### WHAT THE TASK ASKS
What lines below contain the word "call"? Please pull each one out.
=== Begin Enclosure ===
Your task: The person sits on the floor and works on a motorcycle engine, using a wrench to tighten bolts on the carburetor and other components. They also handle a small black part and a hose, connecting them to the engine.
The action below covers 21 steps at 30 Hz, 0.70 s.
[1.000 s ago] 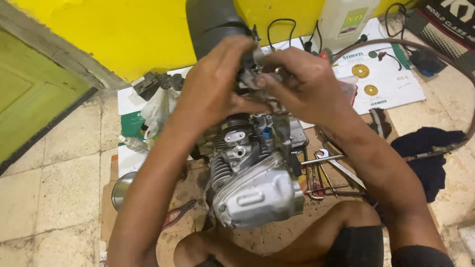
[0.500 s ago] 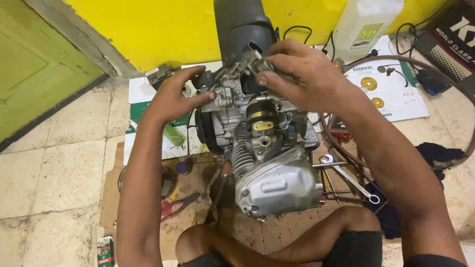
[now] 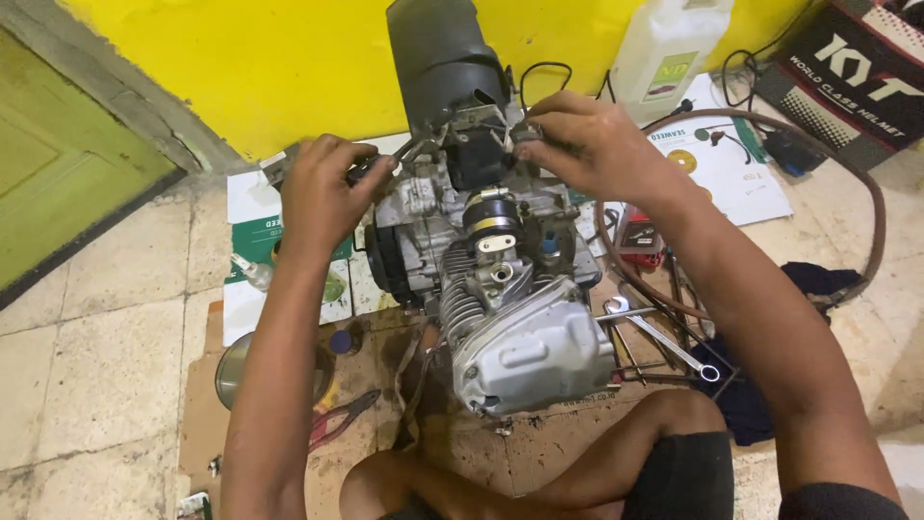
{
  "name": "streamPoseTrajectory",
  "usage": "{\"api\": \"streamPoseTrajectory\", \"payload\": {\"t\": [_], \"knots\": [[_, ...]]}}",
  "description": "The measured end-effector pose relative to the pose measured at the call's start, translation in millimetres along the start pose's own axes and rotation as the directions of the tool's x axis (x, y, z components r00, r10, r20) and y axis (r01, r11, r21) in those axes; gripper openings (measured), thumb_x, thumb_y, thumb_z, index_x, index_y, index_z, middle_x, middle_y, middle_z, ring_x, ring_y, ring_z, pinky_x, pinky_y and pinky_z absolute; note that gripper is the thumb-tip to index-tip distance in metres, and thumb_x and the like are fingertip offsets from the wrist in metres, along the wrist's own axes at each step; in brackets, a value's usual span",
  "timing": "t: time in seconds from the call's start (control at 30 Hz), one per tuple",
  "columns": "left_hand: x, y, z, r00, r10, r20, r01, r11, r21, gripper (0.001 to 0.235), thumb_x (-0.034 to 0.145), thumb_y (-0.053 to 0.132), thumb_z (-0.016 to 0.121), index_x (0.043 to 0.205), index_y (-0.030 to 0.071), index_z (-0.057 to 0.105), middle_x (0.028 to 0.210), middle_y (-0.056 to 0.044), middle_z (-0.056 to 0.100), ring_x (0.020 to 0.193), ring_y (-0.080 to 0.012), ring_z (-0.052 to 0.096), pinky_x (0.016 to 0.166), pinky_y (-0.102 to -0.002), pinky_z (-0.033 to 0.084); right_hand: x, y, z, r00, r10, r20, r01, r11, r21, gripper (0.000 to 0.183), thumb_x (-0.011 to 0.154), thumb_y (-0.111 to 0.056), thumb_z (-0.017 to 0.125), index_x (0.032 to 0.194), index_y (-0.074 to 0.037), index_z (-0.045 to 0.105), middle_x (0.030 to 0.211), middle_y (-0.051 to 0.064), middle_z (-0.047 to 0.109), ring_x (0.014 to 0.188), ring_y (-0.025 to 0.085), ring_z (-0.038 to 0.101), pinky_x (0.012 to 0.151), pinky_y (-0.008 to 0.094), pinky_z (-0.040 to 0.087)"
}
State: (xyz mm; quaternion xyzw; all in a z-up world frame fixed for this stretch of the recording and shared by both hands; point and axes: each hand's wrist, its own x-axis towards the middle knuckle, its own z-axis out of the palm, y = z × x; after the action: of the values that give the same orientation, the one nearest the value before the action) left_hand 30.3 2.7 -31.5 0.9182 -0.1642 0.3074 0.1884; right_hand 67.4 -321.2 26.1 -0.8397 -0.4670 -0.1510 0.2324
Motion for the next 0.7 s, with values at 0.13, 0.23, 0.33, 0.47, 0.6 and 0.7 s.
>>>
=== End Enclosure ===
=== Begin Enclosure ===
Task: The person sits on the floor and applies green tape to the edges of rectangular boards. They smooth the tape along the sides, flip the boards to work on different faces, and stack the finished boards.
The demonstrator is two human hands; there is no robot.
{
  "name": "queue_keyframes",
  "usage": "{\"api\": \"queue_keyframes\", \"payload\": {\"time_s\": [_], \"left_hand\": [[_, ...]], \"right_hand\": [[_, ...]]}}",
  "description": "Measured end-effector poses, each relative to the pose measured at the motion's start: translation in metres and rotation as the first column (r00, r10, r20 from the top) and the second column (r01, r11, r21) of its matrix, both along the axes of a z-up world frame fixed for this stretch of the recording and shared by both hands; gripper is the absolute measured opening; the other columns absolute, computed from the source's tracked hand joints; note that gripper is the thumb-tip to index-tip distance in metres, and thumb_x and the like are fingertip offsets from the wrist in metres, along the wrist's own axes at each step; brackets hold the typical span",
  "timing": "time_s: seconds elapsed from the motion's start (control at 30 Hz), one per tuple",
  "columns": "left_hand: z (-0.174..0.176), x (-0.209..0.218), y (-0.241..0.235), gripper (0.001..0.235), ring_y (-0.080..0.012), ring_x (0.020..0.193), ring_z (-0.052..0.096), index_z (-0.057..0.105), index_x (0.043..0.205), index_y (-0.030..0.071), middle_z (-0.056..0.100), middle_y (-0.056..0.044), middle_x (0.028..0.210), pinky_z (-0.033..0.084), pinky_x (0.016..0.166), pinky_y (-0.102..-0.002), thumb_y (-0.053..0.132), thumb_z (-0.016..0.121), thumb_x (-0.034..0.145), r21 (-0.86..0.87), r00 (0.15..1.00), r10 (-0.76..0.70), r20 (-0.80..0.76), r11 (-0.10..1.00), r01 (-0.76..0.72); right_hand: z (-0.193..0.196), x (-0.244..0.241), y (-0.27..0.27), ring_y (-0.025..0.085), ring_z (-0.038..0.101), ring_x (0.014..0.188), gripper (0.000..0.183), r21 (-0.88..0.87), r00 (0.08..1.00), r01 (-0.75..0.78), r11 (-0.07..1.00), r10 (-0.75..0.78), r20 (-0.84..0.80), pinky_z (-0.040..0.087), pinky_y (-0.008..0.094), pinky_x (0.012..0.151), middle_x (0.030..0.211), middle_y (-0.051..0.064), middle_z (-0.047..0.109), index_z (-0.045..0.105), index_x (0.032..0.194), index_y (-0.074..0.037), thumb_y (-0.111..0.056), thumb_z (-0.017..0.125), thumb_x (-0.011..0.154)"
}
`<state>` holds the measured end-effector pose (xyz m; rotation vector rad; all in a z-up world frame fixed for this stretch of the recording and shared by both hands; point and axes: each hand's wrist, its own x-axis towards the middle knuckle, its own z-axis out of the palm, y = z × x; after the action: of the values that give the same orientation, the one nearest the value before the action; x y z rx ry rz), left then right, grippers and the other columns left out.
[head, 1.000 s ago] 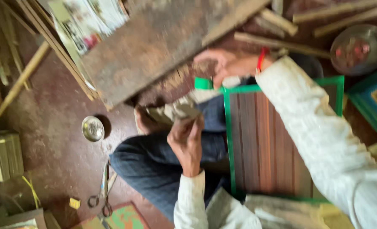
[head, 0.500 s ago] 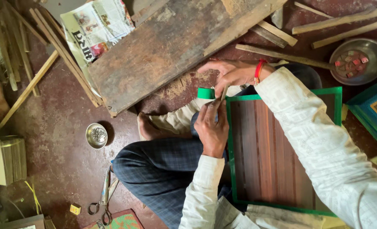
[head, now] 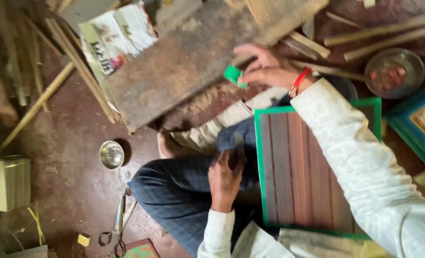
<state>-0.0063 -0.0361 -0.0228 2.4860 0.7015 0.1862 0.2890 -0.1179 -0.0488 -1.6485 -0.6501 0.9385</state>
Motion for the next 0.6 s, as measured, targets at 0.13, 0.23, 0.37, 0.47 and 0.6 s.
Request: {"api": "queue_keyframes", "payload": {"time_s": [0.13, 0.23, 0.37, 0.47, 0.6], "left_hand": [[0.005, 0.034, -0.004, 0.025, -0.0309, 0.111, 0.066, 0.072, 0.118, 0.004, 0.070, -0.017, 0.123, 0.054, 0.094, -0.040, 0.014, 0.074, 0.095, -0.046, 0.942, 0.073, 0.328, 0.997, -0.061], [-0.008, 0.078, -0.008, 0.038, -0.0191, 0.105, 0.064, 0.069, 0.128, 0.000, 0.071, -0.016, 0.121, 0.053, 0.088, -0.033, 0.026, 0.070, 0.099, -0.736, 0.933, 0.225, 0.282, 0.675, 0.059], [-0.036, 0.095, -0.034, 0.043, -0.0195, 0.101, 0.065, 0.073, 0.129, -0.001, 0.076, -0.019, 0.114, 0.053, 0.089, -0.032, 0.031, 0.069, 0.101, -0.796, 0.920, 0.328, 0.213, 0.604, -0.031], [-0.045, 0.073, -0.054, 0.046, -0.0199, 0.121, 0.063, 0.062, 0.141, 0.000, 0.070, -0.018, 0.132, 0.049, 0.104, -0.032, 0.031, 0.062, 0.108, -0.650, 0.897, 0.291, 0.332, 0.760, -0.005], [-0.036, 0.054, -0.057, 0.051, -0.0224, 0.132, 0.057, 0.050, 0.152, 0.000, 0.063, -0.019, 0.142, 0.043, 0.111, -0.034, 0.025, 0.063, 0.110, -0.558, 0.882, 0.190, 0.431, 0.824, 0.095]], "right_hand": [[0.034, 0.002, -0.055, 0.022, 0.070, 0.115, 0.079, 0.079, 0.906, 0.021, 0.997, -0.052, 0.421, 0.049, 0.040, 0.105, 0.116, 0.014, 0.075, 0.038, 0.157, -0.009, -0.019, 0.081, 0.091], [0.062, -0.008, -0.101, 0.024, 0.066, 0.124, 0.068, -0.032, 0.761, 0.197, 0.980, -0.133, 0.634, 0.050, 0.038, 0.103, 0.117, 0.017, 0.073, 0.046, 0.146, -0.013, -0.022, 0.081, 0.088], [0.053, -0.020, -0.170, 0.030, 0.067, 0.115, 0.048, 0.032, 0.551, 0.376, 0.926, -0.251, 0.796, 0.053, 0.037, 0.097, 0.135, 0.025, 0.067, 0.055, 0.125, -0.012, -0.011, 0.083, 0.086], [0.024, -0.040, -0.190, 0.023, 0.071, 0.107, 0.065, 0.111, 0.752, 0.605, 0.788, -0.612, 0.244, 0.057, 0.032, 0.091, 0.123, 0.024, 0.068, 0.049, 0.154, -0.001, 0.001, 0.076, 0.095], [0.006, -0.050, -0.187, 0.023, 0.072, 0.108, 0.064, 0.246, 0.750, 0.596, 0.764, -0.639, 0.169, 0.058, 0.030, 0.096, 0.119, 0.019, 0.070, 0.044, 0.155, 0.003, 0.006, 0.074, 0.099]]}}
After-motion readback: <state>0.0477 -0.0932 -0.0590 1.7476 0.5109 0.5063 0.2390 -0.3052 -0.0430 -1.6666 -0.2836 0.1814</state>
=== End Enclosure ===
### COMPLETED TASK
  "description": "The measured end-effector pose relative to the pose measured at the call's start, translation in millimetres along the start pose's own axes and rotation as the directions of the tool's x axis (x, y, z components r00, r10, r20) and y axis (r01, r11, r21) in those axes; gripper openings (measured), thumb_x, thumb_y, thumb_z, index_x, index_y, index_z, middle_x, middle_y, middle_z, ring_x, ring_y, ring_z, pinky_x, pinky_y and pinky_z absolute; note that gripper is the thumb-tip to index-tip distance in metres, and thumb_x and the like are fingertip offsets from the wrist in metres, along the wrist's own axes at each step; in brackets, a value's usual span",
  "timing": "t: time in seconds from the call's start (control at 30 Hz), one per tuple",

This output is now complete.